EXERCISE BRIEF
Give back exactly the stretch of data below from the line holding "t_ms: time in" through the line holding "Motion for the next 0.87", both ends included, and leave the remaining lines out.

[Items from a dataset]
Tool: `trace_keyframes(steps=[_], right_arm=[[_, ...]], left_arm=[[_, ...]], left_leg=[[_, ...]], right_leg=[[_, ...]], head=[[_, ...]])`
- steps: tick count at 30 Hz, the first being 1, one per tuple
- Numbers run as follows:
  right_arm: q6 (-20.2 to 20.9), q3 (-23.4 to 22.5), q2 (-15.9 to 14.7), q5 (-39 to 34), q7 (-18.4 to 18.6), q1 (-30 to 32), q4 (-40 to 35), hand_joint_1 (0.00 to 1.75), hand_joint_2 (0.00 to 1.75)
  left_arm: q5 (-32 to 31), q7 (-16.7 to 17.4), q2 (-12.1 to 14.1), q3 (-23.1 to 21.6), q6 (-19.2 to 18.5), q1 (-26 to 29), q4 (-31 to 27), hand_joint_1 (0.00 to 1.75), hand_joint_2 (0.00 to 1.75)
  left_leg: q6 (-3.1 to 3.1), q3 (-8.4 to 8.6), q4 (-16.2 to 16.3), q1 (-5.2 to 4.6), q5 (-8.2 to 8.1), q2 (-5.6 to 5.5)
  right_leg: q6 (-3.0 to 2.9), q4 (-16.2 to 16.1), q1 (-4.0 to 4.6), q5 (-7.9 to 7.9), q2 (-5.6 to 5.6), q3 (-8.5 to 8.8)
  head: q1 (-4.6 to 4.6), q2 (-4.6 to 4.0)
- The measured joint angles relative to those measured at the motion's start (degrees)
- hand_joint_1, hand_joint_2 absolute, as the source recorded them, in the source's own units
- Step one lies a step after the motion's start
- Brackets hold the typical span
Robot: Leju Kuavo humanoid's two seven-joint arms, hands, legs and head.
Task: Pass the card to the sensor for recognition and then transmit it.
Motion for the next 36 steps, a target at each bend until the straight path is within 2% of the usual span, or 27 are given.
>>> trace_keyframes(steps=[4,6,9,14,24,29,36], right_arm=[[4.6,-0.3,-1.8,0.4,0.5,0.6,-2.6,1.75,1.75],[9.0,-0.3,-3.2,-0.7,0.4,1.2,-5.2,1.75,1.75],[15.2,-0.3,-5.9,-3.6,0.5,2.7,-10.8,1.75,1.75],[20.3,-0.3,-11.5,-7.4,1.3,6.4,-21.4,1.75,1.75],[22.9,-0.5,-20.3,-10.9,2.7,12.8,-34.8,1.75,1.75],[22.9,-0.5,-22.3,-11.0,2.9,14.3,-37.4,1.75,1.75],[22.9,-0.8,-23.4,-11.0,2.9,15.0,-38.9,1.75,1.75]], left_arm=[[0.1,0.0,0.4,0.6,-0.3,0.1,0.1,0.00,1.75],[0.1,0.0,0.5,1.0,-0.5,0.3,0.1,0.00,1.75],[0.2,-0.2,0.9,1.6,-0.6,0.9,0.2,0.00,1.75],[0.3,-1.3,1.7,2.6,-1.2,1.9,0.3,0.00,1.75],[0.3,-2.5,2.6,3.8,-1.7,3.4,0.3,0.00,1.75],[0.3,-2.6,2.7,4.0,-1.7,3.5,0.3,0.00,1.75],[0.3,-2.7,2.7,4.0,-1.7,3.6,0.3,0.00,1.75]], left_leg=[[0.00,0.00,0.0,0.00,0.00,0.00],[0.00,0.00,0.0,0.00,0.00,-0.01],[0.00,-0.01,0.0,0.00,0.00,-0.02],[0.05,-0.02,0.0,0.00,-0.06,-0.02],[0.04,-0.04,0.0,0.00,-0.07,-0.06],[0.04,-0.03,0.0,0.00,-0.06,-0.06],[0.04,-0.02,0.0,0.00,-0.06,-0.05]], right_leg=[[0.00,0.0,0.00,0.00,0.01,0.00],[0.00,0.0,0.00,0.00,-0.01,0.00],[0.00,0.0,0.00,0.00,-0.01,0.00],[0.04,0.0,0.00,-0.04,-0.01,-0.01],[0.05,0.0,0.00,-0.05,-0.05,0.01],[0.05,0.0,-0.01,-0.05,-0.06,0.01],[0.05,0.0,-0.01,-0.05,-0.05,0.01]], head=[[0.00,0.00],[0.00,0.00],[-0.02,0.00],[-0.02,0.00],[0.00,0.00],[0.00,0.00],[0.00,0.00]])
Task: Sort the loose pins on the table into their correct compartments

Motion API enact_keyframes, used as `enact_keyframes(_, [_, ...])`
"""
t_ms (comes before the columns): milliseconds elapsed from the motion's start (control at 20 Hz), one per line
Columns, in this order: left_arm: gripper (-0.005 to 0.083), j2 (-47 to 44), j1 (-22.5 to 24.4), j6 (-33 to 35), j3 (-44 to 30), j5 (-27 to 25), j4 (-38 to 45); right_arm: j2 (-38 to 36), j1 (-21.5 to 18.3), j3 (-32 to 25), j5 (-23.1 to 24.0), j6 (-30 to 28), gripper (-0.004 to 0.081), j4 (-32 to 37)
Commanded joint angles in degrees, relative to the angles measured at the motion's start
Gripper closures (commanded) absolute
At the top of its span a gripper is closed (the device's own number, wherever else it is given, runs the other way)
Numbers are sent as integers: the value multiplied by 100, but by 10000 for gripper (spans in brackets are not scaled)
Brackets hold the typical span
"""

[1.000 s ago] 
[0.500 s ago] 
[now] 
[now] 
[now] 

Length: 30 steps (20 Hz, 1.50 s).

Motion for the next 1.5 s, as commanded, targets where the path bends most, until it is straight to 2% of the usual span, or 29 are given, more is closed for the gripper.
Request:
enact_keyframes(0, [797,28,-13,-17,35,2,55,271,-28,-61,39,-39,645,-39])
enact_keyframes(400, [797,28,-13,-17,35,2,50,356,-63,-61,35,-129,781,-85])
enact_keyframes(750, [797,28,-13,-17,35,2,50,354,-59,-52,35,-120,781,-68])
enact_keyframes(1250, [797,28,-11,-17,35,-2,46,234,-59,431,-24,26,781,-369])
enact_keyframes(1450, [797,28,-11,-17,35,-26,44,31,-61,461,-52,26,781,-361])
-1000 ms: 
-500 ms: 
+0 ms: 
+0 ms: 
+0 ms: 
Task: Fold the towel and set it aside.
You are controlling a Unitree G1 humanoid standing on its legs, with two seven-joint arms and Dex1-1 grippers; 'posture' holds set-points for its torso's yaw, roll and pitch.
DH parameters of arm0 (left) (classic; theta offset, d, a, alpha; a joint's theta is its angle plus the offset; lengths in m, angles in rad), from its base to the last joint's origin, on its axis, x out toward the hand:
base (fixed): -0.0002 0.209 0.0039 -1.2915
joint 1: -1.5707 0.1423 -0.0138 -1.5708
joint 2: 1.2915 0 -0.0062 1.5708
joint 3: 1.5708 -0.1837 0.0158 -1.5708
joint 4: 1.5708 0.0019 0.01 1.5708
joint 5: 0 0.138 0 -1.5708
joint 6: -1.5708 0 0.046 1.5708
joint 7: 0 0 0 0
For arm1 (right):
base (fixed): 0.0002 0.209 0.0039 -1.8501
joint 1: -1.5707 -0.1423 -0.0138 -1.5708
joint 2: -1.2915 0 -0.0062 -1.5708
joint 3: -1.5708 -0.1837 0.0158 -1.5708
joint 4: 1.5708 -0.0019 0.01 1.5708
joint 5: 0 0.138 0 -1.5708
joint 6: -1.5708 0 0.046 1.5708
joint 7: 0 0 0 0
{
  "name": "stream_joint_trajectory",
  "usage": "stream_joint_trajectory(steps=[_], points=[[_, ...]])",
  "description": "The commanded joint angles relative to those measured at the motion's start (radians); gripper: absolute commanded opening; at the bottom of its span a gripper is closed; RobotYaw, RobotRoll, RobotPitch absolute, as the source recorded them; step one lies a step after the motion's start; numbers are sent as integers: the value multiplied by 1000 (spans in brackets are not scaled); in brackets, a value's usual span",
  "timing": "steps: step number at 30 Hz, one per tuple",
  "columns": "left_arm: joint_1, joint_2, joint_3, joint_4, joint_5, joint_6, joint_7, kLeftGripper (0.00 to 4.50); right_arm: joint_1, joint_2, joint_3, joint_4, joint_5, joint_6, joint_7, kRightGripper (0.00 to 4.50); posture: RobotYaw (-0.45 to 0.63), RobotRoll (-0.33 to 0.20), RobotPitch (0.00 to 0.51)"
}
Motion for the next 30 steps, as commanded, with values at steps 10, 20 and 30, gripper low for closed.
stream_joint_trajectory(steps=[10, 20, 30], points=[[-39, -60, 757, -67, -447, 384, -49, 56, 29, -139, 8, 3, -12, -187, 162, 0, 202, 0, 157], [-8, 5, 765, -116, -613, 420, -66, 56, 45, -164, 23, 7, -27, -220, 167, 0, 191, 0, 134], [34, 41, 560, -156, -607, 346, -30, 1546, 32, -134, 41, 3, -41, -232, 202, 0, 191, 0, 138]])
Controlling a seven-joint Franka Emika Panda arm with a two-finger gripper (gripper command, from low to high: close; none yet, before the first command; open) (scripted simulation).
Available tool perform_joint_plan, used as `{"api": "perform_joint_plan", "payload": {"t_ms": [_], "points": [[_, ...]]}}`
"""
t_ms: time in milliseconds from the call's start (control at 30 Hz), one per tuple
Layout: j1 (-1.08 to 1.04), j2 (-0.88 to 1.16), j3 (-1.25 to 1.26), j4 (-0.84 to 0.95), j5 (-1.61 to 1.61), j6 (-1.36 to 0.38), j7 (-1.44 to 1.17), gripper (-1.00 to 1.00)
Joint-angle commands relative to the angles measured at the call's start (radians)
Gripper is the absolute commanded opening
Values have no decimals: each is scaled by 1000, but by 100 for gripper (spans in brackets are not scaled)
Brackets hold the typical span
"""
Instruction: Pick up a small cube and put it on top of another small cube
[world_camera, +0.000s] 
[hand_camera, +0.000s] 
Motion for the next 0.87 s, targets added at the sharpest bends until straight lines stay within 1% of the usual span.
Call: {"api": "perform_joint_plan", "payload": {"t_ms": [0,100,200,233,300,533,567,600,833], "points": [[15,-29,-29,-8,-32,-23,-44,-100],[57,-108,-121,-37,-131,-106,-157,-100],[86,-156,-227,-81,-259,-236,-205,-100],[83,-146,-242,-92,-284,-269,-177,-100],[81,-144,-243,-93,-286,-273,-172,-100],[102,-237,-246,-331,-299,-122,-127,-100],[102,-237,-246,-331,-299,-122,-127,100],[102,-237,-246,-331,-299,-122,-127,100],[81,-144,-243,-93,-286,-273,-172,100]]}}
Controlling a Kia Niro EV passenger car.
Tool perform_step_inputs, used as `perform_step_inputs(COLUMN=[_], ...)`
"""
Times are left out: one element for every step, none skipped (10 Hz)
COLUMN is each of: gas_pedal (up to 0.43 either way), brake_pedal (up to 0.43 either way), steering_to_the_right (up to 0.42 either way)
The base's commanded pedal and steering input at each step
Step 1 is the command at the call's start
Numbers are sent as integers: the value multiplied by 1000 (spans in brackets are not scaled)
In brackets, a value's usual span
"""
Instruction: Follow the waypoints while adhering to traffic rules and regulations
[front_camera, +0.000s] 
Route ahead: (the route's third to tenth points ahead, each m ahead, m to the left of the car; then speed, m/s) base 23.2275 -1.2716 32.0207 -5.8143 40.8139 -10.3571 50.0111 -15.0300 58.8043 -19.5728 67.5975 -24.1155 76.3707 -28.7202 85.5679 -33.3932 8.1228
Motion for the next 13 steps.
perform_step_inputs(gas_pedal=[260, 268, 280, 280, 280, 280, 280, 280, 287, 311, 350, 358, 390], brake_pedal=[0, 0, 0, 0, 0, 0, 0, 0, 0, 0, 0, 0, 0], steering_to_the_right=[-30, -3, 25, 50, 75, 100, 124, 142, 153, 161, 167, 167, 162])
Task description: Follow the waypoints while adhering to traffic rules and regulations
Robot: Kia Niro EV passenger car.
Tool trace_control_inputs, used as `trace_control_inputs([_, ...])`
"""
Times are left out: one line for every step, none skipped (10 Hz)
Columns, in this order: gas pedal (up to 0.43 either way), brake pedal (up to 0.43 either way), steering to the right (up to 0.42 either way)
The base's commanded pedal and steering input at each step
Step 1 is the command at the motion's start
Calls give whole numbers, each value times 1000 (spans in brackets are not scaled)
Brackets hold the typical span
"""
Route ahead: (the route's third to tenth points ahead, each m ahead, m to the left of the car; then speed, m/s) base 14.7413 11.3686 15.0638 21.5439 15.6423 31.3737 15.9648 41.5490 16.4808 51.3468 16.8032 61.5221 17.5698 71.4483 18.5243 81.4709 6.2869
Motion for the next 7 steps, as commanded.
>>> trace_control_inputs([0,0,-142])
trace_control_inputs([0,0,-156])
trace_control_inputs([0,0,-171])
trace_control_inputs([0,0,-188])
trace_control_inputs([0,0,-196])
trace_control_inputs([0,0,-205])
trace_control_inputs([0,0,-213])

WRITTEN RESPONSE
t_ms: time in milliseconds from the call's start (control at 30 Hz), one per tuple
Layout: j1 (-1.08 to 1.04), j2 (-0.88 to 1.16), j3 (-1.25 to 1.26), j4 (-0.84 to 0.95), j5 (-1.61 to 1.61), j6 (-1.36 to 0.38), j7 (-1.44 to 1.17), gripper (-1.00 to 1.00)
Joint-angle commands relative to the angles measured at the call's start (radians)
Gripper is the absolute commanded opening
Values have no decimals: each is scaled by 1000, but by 100 for gripper (spans in brackets are not scaled)
Brackets hold the typical span
"""
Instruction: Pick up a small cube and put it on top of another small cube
[world_camera, +0.000s] 
[hand_camera, +0.000s] 
Motion for the next 0.87 s, targets added at the sharpest bends until straight lines stay within 1% of the usual span.

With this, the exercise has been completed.